In October, the Navy announced that it would be purchased land next to the Washington Navy Yard for the museum, which will allow the public greater access to information about the Navy's history. DLR Group, Perkins & Will, and Quinn Evans are the other three firms who submitted ideas for the museum, which will have a campus of approximately 270,000 square feet and include about 100,000 square feet of net gallery space.
“The concepts unveiled today are a crucial step in exploring what is possible for the new National Museum of the U.S. Navy,” said NHHC Director Samuel J. Cox, U.S. Navy rear admiral (retired). “We’ll tell the story of the Navy’s history as it continues to unfold, and the ideas developed by our finalists herald a new way of honoring that history by inviting visitors to participate.”
Each firm was asked to submit a concept that includes a museum entrance, an atrium, a ceremonial courtyard, and the incorporation of some of the Navy’s larger artifacts, like a Corsair aircraft, a Swift Boat, and the sail of a submarine. It's incredible to see how the different firms interpreted the brief. Perkins & Wills and Quinn Evans both have exteriors with large glass windows that allow a striking visual of Naval artifacts to anyone that passes by.
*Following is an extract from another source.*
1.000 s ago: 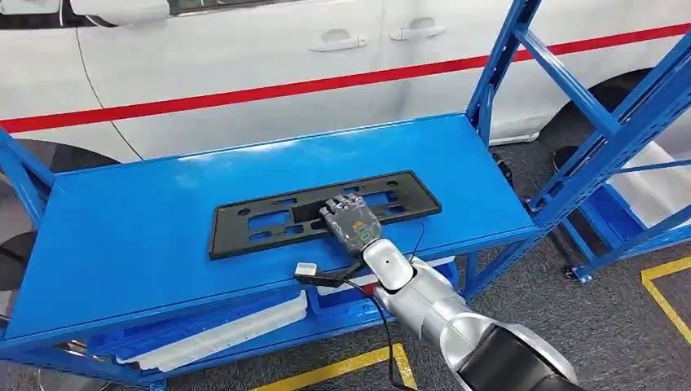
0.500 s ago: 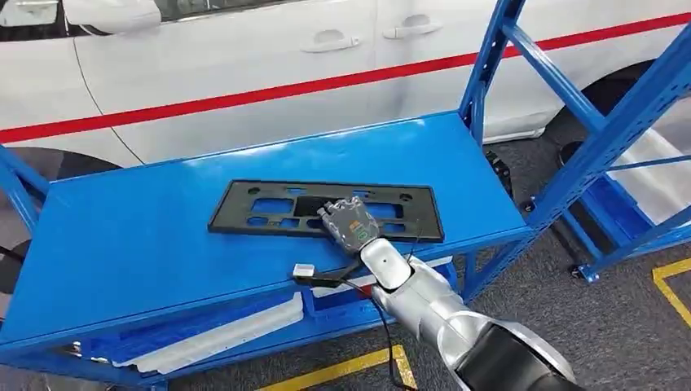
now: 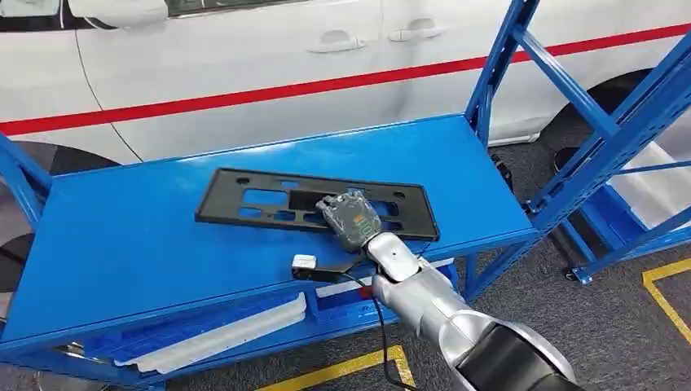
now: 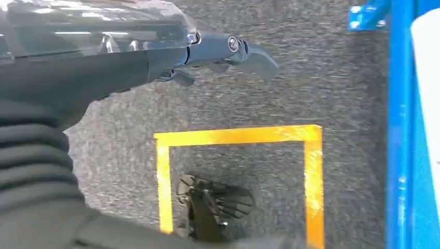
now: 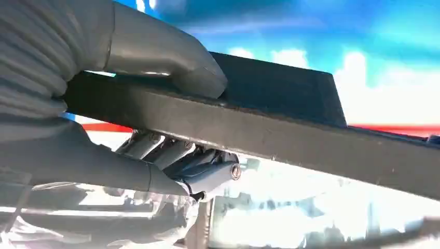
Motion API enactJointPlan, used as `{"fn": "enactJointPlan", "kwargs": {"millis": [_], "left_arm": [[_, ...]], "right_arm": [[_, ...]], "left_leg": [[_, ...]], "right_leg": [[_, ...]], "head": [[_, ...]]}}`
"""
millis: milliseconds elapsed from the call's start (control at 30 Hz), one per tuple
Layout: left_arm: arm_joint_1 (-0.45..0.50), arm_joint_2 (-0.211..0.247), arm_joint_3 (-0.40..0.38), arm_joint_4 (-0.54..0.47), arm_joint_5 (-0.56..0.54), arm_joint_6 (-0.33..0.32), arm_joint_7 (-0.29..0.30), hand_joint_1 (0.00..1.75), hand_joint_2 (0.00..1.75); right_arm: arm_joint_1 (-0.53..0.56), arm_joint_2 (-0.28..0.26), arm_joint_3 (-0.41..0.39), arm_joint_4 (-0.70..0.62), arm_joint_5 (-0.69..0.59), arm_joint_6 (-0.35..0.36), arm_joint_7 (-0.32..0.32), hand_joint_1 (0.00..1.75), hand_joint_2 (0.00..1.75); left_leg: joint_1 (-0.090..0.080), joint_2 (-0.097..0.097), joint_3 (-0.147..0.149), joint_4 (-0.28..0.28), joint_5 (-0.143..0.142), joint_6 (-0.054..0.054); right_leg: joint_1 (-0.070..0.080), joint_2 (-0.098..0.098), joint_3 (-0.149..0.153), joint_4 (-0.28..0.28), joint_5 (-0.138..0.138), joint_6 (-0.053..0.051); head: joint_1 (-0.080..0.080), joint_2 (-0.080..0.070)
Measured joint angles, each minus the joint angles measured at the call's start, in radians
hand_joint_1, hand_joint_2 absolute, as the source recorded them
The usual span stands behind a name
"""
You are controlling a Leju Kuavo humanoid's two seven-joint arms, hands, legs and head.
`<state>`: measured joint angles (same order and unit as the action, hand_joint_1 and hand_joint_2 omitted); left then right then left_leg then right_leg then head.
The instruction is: Take the parts from the cabinet and place them on the table.
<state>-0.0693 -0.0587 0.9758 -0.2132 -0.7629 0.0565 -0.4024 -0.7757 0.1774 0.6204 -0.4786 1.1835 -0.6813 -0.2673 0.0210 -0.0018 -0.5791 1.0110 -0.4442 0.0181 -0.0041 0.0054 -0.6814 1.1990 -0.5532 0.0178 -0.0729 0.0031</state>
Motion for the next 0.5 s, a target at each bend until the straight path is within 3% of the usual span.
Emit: {"fn": "enactJointPlan", "kwargs": {"millis": [33, 67, 100, 133, 200, 233, 300, 367, 400, 467, 500], "left_arm": [[-0.001, 0.000, 0.004, 0.000, 0.002, -0.007, -0.008, 0.00, 1.75], [-0.001, 0.000, 0.008, 0.000, 0.002, -0.014, -0.011, 0.00, 1.75], [-0.002, 0.000, 0.011, 0.000, 0.002, -0.022, -0.011, 0.00, 1.75], [-0.001, 0.000, 0.012, 0.000, 0.002, -0.034, -0.009, 0.00, 1.75], [-0.001, 0.000, 0.017, 0.000, 0.009, -0.061, -0.008, 0.00, 1.75], [-0.003, 0.000, 0.020, 0.000, 0.012, -0.070, -0.008, 0.00, 1.75], [-0.009, 0.000, 0.029, 0.000, 0.016, -0.075, -0.008, 0.00, 1.75], [-0.009, 0.000, 0.037, 0.000, 0.021, -0.077, -0.007, 0.00, 1.75], [-0.010, 0.000, 0.039, 0.000, 0.021, -0.078, -0.007, 0.00, 1.75], [-0.011, 0.002, 0.042, 0.000, 0.022, -0.081, -0.009, 0.00, 1.75], [-0.011, 0.002, 0.045, 0.000, 0.022, -0.081, -0.011, 0.00, 1.75]], "right_arm": [[0.009, -0.004, -0.021, -0.030, -0.078, 0.008, -0.066, 1.73, 1.75], [0.023, -0.011, -0.040, -0.064, -0.152, 0.031, -0.132, 1.73, 1.75], [0.040, -0.021, -0.059, -0.117, -0.246, 0.060, -0.201, 1.73, 1.75], [0.060, -0.032, -0.076, -0.180, -0.357, 0.111, -0.275, 1.73, 1.75], [0.106, -0.062, -0.099, -0.337, -0.617, 0.261, -0.391, 1.73, 1.75], [0.129, -0.078, -0.102, -0.427, -0.763, 0.355, -0.408, 1.73, 1.75], [0.193, -0.116, -0.104, -0.622, -1.037, 0.528, -0.415, 1.73, 1.75], [0.243, -0.142, -0.108, -0.770, -1.138, 0.598, -0.415, 1.73, 1.75], [0.261, -0.147, -0.111, -0.824, -1.161, 0.636, -0.416, 1.73, 1.75], [0.304, -0.148, -0.146, -0.950, -1.254, 0.814, -0.416, 1.73, 1.75], [0.326, -0.143, -0.167, -1.013, -1.309, 0.929, -0.416, 1.73, 1.75]], "left_leg": [[0.000, 0.001, 0.001, 0.000, 0.000, 0.000], [0.000, 0.001, 0.001, 0.000, -0.001, 0.001], [0.001, 0.001, 0.003, 0.000, -0.001, 0.001], [0.001, 0.001, 0.007, 0.000, -0.002, 0.000], [0.000, 0.000, 0.014, 0.000, -0.005, -0.003], [0.001, 0.000, 0.016, 0.000, -0.006, -0.004], [-0.004, -0.004, 0.014, 0.001, -0.009, -0.016], [-0.003, -0.004, 0.014, -0.005, -0.007, -0.028], [-0.009, -0.003, 0.015, -0.005, -0.009, -0.035], [-0.004, -0.003, -0.013, 0.061, -0.064, -0.040], [-0.003, -0.002, -0.047, 0.141, -0.110, -0.044]], "right_leg": [[-0.001, 0.000, -0.036, 0.078, -0.030, 0.003], [-0.002, 0.000, -0.061, 0.131, -0.041, 0.004], [-0.004, 0.000, -0.064, 0.136, -0.029, 0.005], [-0.005, 0.000, -0.041, 0.089, 0.005, 0.003], [-0.003, 0.000, 0.056, -0.096, 0.089, -0.008], [0.001, -0.001, 0.098, -0.172, 0.106, -0.019], [0.007, -0.005, 0.099, -0.188, 0.102, -0.019], [0.009, -0.003, 0.095, -0.187, 0.103, -0.026], [-0.002, -0.003, 0.097, -0.197, 0.110, -0.035], [-0.005, -0.007, 0.098, -0.202, 0.113, -0.044], [-0.003, -0.007, 0.098, -0.201, 0.112, -0.046]], "head": [[0.000, 0.000], [0.000, 0.000], [0.000, 0.000], [0.000, 0.000], [0.000, 0.000], [0.000, 0.000], [0.000, 0.000], [0.000, 0.000], [0.000, 0.000], [0.000, 0.000], [0.000, 0.000]]}}
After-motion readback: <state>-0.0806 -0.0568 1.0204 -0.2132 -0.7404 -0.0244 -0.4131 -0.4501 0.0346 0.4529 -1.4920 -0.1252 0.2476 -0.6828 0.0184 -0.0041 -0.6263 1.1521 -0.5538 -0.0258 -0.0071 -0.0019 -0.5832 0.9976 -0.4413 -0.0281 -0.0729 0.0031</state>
BIG's copper-colored structure pays homage to the scale, detail, and material of Naval vessels. The open, airy interior terminates in different tunnels with large floor-to-ceiling windows that also show off Naval memorabilia. The floor plan by Frank Gehry Partners also incorporates glass, with the main structure appearing as a completely see-through shell.
The reveal of the concepts is a big step in the right direction for those leading the project and the Navy remains optimistic about the success of this shortlist.
“These concepts mark an important step in the museum building process,” according to Charles Swift, Acting Director of the Museum of the United States Navy, who oversaw the competition.
“These ideas and concepts show what might be possible for a new museum,” he continued. “We have a number of steps we need to complete before determining a final design, and that first step is having a conversation with America: our Navy, our veterans and our nation, about what we’ve presented today.”